His statement allowed him to put on the record his political motives — he said he leaked the material in part “to spark a debate about foreign policy” — which have drawn support from a long list of critics of American policies and open-government advocates around the world. Private Manning may also have won some points with the judge, Col. Denise R. Lind, for not forcing the government to prove that he supplied the documents to WikiLeaks and for acknowledging that he broke the law.

But the confession, to the unauthorized possession and transmission of “protected information,” appears to have done nothing to alter the government’s determination to make an example of him or to limit the sentence he will ultimately serve. The military prosecutors’ statement said they would seek to prove all the charges to which Private Manning pleaded not guilty: aiding the enemy, violating the Espionage Act and the Computer Fraud and Abuse Act, larceny and the improper use of government information systems.

Perhaps the biggest battle in what is expected to be a 12-week trial will be over the prosecutors’ attempt to prove the rare charge of aiding the enemy — in the words of the charging document, that Private Manning did “without proper authority, knowingly give intelligence to the enemy, through indirect means.” That charge can carry the death penalty, but since prosecutors have ruled that punishment out, he would face a maximum sentence of life without parole if convicted.

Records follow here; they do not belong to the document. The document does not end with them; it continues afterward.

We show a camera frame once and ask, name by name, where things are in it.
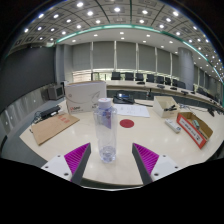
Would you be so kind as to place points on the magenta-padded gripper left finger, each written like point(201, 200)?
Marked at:
point(76, 158)

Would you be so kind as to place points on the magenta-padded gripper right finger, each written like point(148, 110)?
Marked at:
point(146, 158)

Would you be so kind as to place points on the clear plastic water bottle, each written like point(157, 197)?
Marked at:
point(106, 130)

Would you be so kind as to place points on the flat brown cardboard sheet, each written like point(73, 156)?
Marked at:
point(53, 126)

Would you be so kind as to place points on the flat round red coaster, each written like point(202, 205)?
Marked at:
point(127, 123)

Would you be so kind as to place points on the white power strip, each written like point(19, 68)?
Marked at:
point(173, 125)

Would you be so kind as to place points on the white paper sheet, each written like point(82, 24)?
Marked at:
point(132, 110)

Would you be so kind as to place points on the open white cardboard box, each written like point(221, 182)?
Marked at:
point(165, 106)

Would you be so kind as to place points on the red and brown open box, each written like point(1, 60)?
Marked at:
point(194, 128)

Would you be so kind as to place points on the large white cardboard box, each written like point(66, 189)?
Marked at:
point(85, 96)

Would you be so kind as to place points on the black desk device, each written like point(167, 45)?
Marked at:
point(123, 97)

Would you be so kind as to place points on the grey crt monitor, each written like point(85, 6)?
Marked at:
point(54, 91)

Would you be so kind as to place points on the row of black office chairs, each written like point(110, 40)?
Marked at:
point(156, 79)

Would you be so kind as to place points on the recessed ceiling lights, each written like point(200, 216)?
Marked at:
point(110, 20)

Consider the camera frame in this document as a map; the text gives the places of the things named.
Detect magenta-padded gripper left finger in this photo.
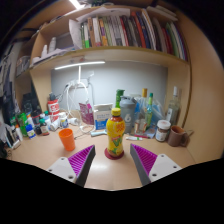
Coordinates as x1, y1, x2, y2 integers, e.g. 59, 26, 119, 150
46, 144, 97, 188

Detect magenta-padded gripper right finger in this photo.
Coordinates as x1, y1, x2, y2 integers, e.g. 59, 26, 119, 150
129, 143, 183, 187

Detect yellow drink bottle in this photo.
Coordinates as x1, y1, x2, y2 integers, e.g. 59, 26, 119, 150
105, 107, 127, 158

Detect orange plastic cup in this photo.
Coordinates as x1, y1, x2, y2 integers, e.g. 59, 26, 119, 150
58, 128, 76, 152

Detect brown mug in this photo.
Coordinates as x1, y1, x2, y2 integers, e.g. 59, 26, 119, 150
167, 125, 194, 148

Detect white-lidded brown jar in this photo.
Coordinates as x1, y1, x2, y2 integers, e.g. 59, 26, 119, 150
155, 119, 172, 143

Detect pink marker pen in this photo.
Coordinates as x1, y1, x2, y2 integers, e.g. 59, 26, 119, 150
129, 133, 150, 139

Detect white marker pen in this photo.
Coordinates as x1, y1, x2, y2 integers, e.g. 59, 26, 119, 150
125, 135, 144, 141

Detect green-capped dark bottle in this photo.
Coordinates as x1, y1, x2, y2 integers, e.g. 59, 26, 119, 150
38, 118, 50, 137

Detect blue-capped white bottle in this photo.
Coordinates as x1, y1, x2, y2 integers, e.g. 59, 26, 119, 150
25, 123, 37, 140

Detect white hairbrush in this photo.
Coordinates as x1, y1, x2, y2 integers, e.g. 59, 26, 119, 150
90, 129, 108, 138

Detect blue plastic bag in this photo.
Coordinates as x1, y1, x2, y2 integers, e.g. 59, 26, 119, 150
134, 96, 166, 126

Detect green-capped slim bottle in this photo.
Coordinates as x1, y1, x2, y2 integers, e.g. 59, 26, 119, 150
145, 92, 154, 131

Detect tall clear glass bottle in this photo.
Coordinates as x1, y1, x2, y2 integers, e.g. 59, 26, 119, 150
165, 86, 181, 126

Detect yellow-capped clear bottle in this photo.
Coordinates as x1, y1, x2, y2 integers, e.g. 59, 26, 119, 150
134, 88, 149, 133

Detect magenta packet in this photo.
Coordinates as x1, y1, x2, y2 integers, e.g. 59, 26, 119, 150
78, 102, 95, 126

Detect red and white canister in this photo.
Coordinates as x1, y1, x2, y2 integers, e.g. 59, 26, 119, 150
47, 99, 61, 123

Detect green container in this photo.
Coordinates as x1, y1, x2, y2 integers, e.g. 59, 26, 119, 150
16, 112, 28, 137

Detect grey shaker bottle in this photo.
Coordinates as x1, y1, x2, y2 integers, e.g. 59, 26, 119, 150
119, 95, 137, 134

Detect white and blue box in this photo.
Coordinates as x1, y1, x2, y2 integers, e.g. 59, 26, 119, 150
93, 103, 114, 131

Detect green plastic bottle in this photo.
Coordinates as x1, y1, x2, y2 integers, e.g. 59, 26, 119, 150
114, 88, 126, 109

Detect light wooden wardrobe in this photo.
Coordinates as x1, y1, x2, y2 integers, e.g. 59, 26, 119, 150
176, 9, 224, 161

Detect white power strip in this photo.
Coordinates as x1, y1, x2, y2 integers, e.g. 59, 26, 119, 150
68, 79, 89, 88

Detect dark hanging clothes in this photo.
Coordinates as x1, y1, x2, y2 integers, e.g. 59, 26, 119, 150
0, 53, 18, 118

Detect white under-shelf light bar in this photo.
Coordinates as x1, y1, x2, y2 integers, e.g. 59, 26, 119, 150
54, 60, 106, 71

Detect ceiling light tube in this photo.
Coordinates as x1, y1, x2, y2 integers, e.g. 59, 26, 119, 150
69, 0, 84, 10

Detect white cable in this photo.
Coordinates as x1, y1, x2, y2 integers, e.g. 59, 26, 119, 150
64, 81, 96, 134

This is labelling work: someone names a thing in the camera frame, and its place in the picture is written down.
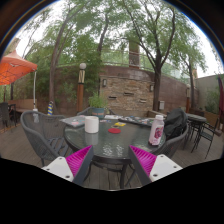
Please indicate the white cup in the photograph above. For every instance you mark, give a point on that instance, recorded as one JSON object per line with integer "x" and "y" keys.
{"x": 91, "y": 125}

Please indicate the globe-topped lamp post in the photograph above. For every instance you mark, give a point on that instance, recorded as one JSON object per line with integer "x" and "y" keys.
{"x": 188, "y": 98}
{"x": 81, "y": 90}

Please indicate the wall lantern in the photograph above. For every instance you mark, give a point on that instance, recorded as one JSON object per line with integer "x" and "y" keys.
{"x": 104, "y": 82}
{"x": 151, "y": 88}

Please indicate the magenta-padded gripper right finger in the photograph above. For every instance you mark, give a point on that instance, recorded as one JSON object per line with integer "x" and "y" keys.
{"x": 163, "y": 166}

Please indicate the silver laptop with stickers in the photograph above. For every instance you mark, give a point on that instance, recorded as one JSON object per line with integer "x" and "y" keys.
{"x": 74, "y": 121}

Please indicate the grey wall utility box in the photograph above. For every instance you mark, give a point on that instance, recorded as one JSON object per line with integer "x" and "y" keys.
{"x": 161, "y": 105}

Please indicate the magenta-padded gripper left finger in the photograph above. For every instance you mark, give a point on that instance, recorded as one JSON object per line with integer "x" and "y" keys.
{"x": 60, "y": 168}

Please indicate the yellow card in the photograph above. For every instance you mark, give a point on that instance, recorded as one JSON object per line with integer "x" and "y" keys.
{"x": 119, "y": 124}

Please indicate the dark round patio table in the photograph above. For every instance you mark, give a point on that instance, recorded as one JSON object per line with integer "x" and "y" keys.
{"x": 196, "y": 118}

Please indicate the black metal patio chair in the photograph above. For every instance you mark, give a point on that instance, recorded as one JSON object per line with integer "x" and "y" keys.
{"x": 206, "y": 135}

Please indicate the pink juice bottle white cap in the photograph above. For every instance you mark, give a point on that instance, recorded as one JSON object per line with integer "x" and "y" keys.
{"x": 156, "y": 131}

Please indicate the green plant in blue pot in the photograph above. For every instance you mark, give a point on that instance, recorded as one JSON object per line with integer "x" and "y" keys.
{"x": 97, "y": 104}

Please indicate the flat round red coaster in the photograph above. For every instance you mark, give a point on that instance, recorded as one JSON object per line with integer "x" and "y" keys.
{"x": 114, "y": 131}

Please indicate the black backpack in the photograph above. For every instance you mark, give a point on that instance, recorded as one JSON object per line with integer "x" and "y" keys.
{"x": 175, "y": 123}

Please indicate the blue yellow striped cone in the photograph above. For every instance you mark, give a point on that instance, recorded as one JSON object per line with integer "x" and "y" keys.
{"x": 50, "y": 109}

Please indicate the orange canopy tent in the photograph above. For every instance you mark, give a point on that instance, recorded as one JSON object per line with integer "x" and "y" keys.
{"x": 15, "y": 68}

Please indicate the closed maroon patio umbrella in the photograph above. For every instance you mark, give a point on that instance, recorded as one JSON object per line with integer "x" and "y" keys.
{"x": 221, "y": 96}

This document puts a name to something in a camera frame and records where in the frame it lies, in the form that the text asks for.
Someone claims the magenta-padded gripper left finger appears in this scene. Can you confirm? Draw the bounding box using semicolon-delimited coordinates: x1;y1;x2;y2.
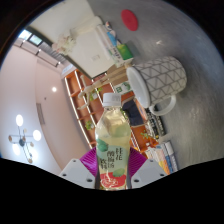
59;148;100;190

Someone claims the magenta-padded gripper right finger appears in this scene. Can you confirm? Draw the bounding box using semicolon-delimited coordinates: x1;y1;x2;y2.
128;148;167;190

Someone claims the clear drink bottle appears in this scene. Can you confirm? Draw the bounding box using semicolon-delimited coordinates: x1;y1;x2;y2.
94;92;132;191

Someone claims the stack of colourful books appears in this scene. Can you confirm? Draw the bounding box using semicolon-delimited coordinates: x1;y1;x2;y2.
144;141;179;176

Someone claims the stack of dark books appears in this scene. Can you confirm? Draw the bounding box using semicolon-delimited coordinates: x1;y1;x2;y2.
143;106;166;139

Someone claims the wooden shelf unit with books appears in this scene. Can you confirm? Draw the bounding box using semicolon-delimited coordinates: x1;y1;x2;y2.
63;69;161;156

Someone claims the multi-bulb ceiling lamp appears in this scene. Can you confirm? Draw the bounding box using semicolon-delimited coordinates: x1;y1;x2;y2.
8;113;43;164

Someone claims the ceiling air vent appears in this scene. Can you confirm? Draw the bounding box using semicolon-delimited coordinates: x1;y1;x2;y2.
35;103;46;126

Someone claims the green and white carton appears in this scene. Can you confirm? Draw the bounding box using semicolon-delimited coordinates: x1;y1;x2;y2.
114;81;133;96

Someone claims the white mug, triangle pattern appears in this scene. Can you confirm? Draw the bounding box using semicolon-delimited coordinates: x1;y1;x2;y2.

The government has said that some of the documents that Private Manning gave to WikiLeaks ended up in the hands of Osama bin Laden, and the prosecution and defense sparred on Friday over whether and how that evidence would be presented at trial. Prosecutors said they wanted a witness who participated in the 2011 raid that killed Bin Laden to testify in disguise at the trial.

In his testimony on Thursday, Private Manning went out of his way to suggest that while he corresponded online with someone from WikiLeaks who he assumed to be the group’s founder, Julian Assange, no one from the organization directed his actions.

That could be significant for a continuing federal grand jury investigation of WikiLeaks in Alexandria, Va. Prosecutors are exploring whether Mr. Assange or his associates conspired with Private Manning to break any laws. Mr. Assange, now hiding out in the Ecuadorean Embassy in London to avoid being extradited to Sweden to face sexual offense charges, has maintained that he merely publishes documents that others provide to the group.

Reached by The Associated Press, Mr. Assange called Private Manning a political prisoner and accused the United States of trying to punish critics of its military and foreign policies.